Movie Meme

Feb 19, 2008 04:29

From
p0rcelain_girl
Think of 15 of your favorite movies, go to IMDB and find quotes for each. Post the quotes. When someone guesses the movie, add the movie name and the person who got it right. (No fair using IMDB to find the answer)

1.  Remember when we were little kids and Edmond got that whistle for his birthday and you got a pony? Well, you were so mad that Edmond was happier with his whistle than you were with your pony. And I'm not going to be your next...whistle.

2.  Chi Chi; Chi Chi, get the yeyo

3.  Get some sour cream and onion chips with some dip, man, some beef jerky, some peanut butter. Get some Häagen-Dazs ice cream bars, a whole lot, make sure chocolate, gotta have chocolate, man. Some popcorn, red popcorn, graham crackers, graham crackers with marshmallows, the little marshmallows and little chocolate bars and we can make s'mores, man. Also, celery, grape jelly, Cap'n Crunch with the little Crunch berries, pizzas. We need two big pizzas, man, everything on 'em, with water, whole lotta water, and Funyons.

4. “And they wonder why those of us in our 20's refuse to work an 80-hour week just so we can afford to buy their BMW's, why we aren't interested in the counterculture that they invented? As if we did not see them disembowel their revolution for a pair of running shoes. But the question remains: what are we going to do now?
*Bonus*Did he dazzle you with his extensive knowledge of mineral water? Or was it his in-depth analysis of, uh, uh, Marky Mark that finally reeled you in?

5. Behind every good man there is a woman, and that woman was Martha Washington, man, and everyday George would come home, she would have a big fat bowl waiting for him, man, when he come in the door, man, she was a hip, hip, hip lady, man.

6.You have the hots for me, I have the hots for him, and sooner or later he's gonna have the hots for you.

7.  Son, we live in a world that has walls. And those walls have to be guarded by men with guns. Who's gonna do it? You? You, Lt. Weinberg? I have a greater responsibility than you can possibly fathom. You weep for Santiago and you curse the marines. You have that luxury. You have the luxury of not knowing what I know: That Santiago's death, while tragic, probably saved lives. And my existence, while grotesque and incomprehensible to you, saves lives. You don't want the truth. Because deep down, in places you don't talk about at parties, you want me on that wall. You got me there. We use words like honor, code, loyalty...we use these words as the backbone to a life spent defending something. You use 'em as a punchline.. I have neither the time nor the inclination to explain myself to a man who rises and sleeps under the blanket of the very freedom I provide, then questions the manner in which I provide it. I'd prefer you just said thank you and went on your way. Otherwise, I suggest you pick up a weapon and stand a post. Either way, I don't give a damn what you think you're entitled to.

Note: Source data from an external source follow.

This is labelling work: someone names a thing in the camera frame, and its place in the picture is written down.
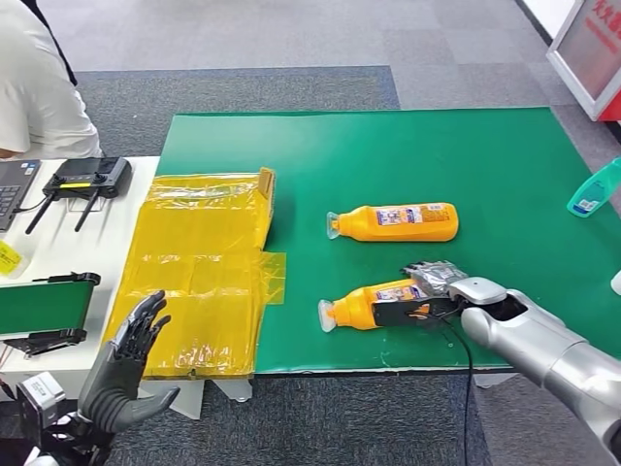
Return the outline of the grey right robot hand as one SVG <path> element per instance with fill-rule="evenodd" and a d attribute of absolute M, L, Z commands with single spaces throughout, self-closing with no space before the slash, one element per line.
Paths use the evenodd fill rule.
<path fill-rule="evenodd" d="M 445 295 L 450 284 L 468 278 L 467 274 L 447 260 L 418 261 L 407 264 L 401 272 L 414 280 L 427 296 Z"/>

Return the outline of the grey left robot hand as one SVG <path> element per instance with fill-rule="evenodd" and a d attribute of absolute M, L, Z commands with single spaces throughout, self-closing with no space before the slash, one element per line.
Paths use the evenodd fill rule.
<path fill-rule="evenodd" d="M 134 306 L 100 348 L 78 397 L 79 414 L 102 432 L 116 434 L 168 409 L 181 391 L 180 387 L 137 397 L 149 351 L 171 320 L 170 316 L 158 318 L 165 306 L 163 290 L 150 294 Z"/>

8.  I'm sorry too. I shouldn't have said that you weren't smart enough to invent post-its.

9.  Did I mention… my leg is 44 inches from hip to toe, so basically, we're talkin' about…88 inches of therapy… wrapped around you, for the bargain price of…three thousand dollars!

10.  I would like to say this. Tardiness is not something you can do on your own. Many, many people contributed to my tardiness. I would like to thank my parents for never giving me a ride to school, the LA city bus driver who took a chance on an unknown kid and last but not least, the wonderful crew from McDonalds who spend hours making those egg McMuffins without which I'd never be tardy.

I shall think of the other five later. Toodles!